• _How to complete this task_: Reproduce the records below exactly, leaving their images out.

• _Input data_:
--

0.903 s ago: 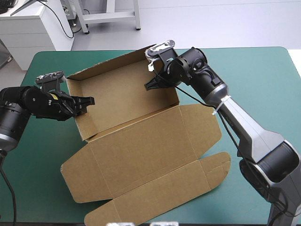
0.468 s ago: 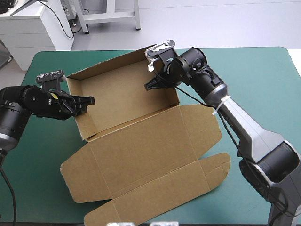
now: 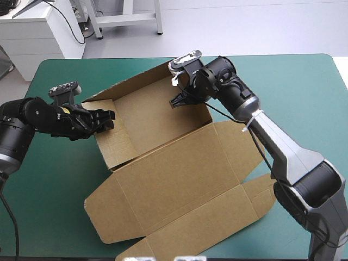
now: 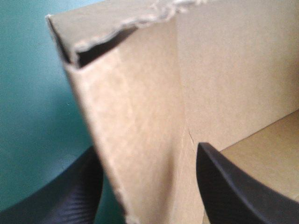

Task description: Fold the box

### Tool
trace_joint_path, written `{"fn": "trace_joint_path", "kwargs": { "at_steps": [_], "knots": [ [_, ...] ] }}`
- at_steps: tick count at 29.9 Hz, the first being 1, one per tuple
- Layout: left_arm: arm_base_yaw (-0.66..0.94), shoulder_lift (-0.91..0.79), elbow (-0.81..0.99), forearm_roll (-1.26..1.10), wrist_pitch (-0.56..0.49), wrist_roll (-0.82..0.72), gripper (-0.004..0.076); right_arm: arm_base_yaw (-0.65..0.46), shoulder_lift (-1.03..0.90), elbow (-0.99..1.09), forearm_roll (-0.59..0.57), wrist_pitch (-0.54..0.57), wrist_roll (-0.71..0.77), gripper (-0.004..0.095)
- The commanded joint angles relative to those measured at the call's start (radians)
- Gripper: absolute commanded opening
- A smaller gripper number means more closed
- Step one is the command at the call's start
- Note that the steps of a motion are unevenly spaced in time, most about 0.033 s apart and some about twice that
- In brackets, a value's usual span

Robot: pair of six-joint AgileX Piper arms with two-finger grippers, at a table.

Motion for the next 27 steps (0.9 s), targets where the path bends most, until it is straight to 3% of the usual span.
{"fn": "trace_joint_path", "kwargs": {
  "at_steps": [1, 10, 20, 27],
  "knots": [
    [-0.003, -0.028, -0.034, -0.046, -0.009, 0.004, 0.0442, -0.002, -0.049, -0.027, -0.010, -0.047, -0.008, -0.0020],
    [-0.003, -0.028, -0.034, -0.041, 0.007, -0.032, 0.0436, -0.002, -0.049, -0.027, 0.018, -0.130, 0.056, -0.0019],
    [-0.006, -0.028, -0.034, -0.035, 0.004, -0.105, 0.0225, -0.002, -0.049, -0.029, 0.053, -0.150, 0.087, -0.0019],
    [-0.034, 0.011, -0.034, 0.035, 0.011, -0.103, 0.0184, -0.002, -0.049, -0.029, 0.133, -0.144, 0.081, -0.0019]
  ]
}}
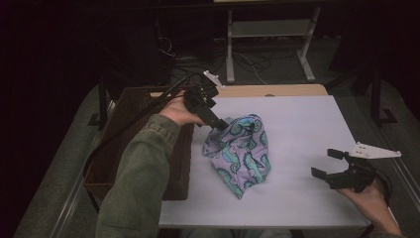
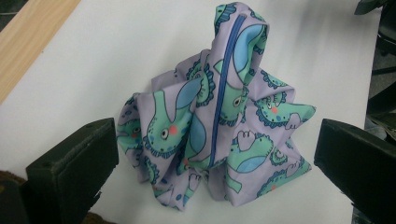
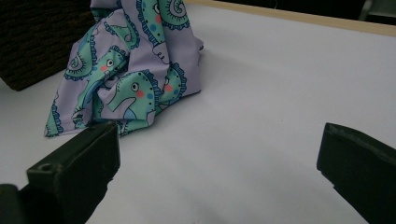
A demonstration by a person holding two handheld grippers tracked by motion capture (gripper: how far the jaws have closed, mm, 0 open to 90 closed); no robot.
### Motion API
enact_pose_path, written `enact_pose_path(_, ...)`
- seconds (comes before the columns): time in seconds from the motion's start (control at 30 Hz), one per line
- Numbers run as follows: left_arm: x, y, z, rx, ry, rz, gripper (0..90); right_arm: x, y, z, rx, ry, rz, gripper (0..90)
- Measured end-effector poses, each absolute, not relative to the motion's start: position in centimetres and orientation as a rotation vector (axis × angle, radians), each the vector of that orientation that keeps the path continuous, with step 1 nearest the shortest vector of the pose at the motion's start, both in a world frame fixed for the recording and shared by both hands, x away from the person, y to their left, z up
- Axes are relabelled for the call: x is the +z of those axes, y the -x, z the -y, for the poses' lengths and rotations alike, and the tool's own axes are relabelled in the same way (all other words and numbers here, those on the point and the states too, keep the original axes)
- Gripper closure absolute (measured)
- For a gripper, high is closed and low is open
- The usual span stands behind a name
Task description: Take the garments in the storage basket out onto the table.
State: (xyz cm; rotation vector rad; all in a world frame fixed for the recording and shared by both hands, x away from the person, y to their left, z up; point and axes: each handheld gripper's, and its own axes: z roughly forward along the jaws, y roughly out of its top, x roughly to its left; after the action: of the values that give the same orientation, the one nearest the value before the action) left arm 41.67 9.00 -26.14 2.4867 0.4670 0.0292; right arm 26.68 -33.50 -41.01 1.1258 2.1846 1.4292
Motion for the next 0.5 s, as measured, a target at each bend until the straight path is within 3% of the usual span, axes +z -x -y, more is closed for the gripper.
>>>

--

• _Result of the exercise_:
0.903 s ago: 
0.468 s ago: 
now: 
now: 

Task description: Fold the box

### Tool
trace_joint_path, written `{"fn": "trace_joint_path", "kwargs": { "at_steps": [_], "knots": [ [_, ...] ] }}`
- at_steps: tick count at 29.9 Hz, the first being 1, one per tuple
- Layout: left_arm: arm_base_yaw (-0.66..0.94), shoulder_lift (-0.91..0.79), elbow (-0.81..0.99), forearm_roll (-1.26..1.10), wrist_pitch (-0.56..0.49), wrist_roll (-0.82..0.72), gripper (-0.004..0.076); right_arm: arm_base_yaw (-0.65..0.46), shoulder_lift (-1.03..0.90), elbow (-0.99..1.09), forearm_roll (-0.59..0.57), wrist_pitch (-0.54..0.57), wrist_roll (-0.71..0.77), gripper (-0.004..0.095)
- The commanded joint angles relative to those measured at the call's start (radians)
- Gripper: absolute commanded opening
- A smaller gripper number means more closed
- Step one is the command at the call's start
- Note that the steps of a motion are unevenly spaced in time, most about 0.033 s apart and some about twice that
- In brackets, a value's usual span

Robot: pair of six-joint AgileX Piper arms with two-finger grippers, at a table.

Motion for the next 27 steps (0.9 s), targets where the path bends most, until it is straight to 3% of the usual span.
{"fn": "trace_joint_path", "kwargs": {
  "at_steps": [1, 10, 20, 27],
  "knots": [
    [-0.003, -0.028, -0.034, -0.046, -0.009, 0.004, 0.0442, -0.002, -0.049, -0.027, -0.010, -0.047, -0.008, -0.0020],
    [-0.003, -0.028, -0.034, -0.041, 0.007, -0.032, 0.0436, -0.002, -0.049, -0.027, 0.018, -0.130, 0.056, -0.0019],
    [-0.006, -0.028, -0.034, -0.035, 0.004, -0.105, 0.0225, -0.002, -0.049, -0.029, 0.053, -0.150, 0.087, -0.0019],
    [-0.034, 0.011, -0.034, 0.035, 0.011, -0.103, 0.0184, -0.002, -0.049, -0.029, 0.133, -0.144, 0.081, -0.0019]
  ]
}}
A demonstration by a person holding two handheld grippers tracked by motion capture (gripper: how far the jaws have closed, mm, 0 open to 90 closed); no robot.
### Motion API
enact_pose_path, written `enact_pose_path(_, ...)`
- seconds (comes before the columns): time in seconds from the motion's start (control at 30 Hz), one per line
- Numbers run as follows: left_arm: x, y, z, rx, ry, rz, gripper (0..90); right_arm: x, y, z, rx, ry, rz, gripper (0..90)
- Measured end-effector poses, each absolute, not relative to the motion's start: position in centimetres and orientation as a rotation vector (axis × angle, radians), each the vector of that orientation that keeps the path continuous, with step 1 nearest the shortest vector of the pose at the motion's start, both in a world frame fixed for the recording and shared by both hands, x away from the person, y to their left, z up
- Axes are relabelled for the call: x is the +z of those axes, y the -x, z the -y, for the poses' lengths and rotations alike, and the tool's own axes are relabelled in the same way (all other words and numbers here, those on the point and the states too, keep the original axes)
- Gripper closure absolute (measured)
- For a gripper, high is closed and low is open
- The usual span stands behind a name
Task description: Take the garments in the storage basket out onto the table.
State: (xyz cm; rotation vector rad; all in a world frame fixed for the recording and shared by both hands, x away from the person, y to their left, z up; point and axes: each handheld gripper's, and its own axes: z roughly forward along the jaws, y roughly out of its top, x roughly to its left; after the action: of the values that give the same orientation, the one nearest the value before the action) left arm 41.67 9.00 -26.14 2.4867 0.4670 0.0292; right arm 26.68 -33.50 -41.01 1.1258 2.1846 1.4292
Motion for the next 0.5 s, as measured, a target at each bend until the straight path is within 3% of the usual span, axes +z -x -y, more is closed for the gripper.
>>>

The exercise is finished and nothing remains.